_ACTION ITEM_
Lines holding the string "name" are the ones to copy from this listing.
──────── DATA EXTRACT
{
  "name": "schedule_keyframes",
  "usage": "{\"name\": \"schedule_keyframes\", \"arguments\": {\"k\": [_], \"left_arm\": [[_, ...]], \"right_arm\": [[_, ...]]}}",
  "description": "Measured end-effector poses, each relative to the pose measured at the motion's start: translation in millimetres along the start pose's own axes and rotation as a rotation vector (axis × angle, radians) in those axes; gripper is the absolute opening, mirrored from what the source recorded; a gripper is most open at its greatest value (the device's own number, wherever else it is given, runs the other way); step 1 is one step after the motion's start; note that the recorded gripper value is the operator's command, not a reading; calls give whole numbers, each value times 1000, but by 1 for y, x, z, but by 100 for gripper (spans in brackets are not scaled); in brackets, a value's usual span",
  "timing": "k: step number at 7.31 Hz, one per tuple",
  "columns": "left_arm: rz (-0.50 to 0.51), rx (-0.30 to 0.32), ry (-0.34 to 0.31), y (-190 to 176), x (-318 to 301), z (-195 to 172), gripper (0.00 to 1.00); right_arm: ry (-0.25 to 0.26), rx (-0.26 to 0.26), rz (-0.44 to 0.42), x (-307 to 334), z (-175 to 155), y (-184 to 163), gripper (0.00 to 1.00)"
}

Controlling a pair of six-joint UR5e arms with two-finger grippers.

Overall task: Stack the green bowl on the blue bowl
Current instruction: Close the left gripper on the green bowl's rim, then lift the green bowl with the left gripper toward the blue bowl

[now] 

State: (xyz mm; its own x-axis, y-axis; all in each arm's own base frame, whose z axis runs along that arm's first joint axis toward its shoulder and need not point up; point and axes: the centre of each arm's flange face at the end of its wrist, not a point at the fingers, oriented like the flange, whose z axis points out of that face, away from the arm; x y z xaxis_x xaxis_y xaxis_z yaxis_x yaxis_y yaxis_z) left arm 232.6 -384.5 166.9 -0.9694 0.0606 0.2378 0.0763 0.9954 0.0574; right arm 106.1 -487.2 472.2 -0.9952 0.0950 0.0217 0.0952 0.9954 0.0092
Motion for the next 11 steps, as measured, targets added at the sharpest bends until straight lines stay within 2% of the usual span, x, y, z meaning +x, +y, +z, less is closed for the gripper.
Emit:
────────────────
_WRITTEN REPLY_
  "name": "schedule_keyframes",
  "usage": "{\"name\": \"schedule_keyframes\", \"arguments\": {\"k\": [_], \"left_arm\": [[_, ...]], \"right_arm\": [[_, ...]]}}",

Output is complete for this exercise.